There are no colleges or universities that offer a degree in the field specifically of ballistics or firearms identification, so all knowledge of the field is done by way of on-the-job training. I spent a tenure of five years on-the-job training with the FBI and also with the Baltimore City Firearms Laboratory before becoming court-qualified. Before this training, we must fit the qualifications as far as educational background to get into the field. The State Police and also the Baltimore City Crime Lab and the FBI require a science-related degree in a field relative - in an area relative to your field. I hope [sic] a degree in engineering from the University of Maryland here in the State of Maryland and also an engineering degree from the Rochester Institute of Technology in the state of New York. I am a graduate of the FBI Academy in the fields of ballistics. I am on the board of directors for the Association of Firearm and Tool Mark Examiners, which is the governing agency of firearms experts here in the United States and many countries abroad.

         The trial court admitted Kopera as an expert in ballistics identification.

         Kopera testified that he examined two 9-millimeter bullets and three casings recovered from the unrelated January 23rd shooting and one 9-millimeter bullet and three casings from the American Mailbox crime scene. Kopera concluded that the bullets and casings from both scenes were fired from the same gun. He further opined to a reasonable degree of scientific probability that the firearm used in both shootings was a semiautomatic pistol.

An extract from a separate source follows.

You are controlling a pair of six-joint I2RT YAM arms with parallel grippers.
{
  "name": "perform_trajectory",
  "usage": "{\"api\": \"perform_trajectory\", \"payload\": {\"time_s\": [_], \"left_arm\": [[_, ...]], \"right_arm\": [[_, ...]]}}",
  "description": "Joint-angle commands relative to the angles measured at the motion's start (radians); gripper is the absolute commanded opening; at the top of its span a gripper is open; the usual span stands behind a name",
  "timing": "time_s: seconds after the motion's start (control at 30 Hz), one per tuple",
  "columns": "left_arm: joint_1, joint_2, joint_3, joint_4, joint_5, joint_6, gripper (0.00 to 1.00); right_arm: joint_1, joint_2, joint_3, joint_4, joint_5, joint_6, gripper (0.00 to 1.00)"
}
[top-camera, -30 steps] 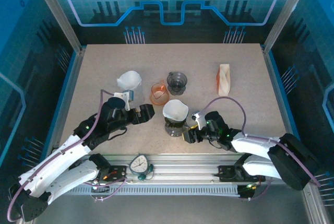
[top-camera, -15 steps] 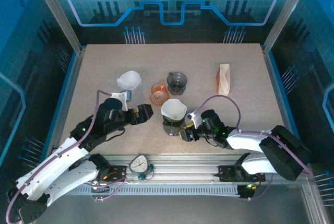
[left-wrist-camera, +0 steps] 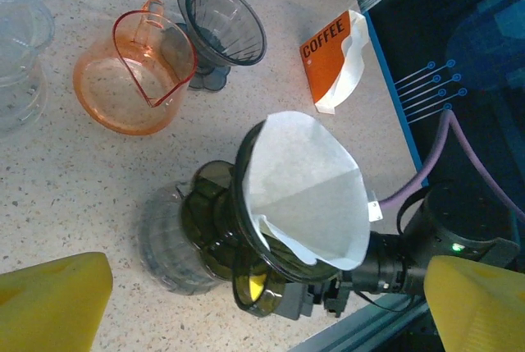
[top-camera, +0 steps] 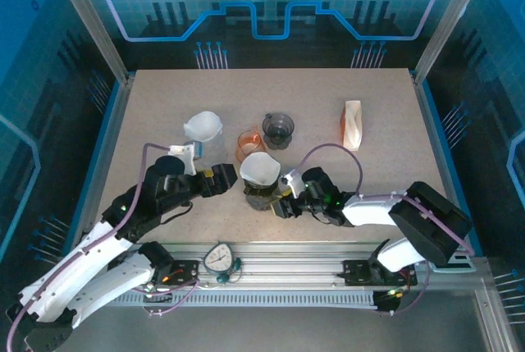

         In support of Petitioner's involvement in the January 23rd incident, the State presented three witnesses to the shooting on that day. All three testified that they saw Petitioner shoot a gun while hanging out with Mike.

         Petitioner testified that he was not involved in the planning or commission of the failed armed robbery. According to Petitioner, a couple of days before the crime, he traded the New Yorker for Skinny's Celebrity. Then, on January 31, 1994, he was driving the Celebrity "up Georgia Avenue." He testified: "I stopped [the] car to go into a store to buy something to eat . . . . I left the ignition running to go and purchase something. By the time I returned to the car, the car was not there." Petitioner added that the car was stolen sometime between 3:00 p.m. and 4:00 p.m., or as early as 2:30 p.m. Petitioner then called Mike so that Mike could contact Skinny to inform him that the car had been stolen. Petitioner found the New Yorker parked nearby and, having a set of keys to that car on his person that day, began driving that vehicle. In response to the court's questioning how he knew the New Yorker was only a few blocks away from where the Celebrity was stolen, Petitioner said, "I guess I had drove by and seen it there. I'm not quite sure, but I know it was there." Petitioner testified that, once in possession of the New Yorker, he picked up Mike. The two went to Skinny's girlfriend's house to let her know that the Celebrity had been stolen. Petitioner and Mike then drove to Mike's daughter's house in Maryland; he was there "around 4:30 to 5:00, " and then "was just basically driving around basically for the rest of the evening."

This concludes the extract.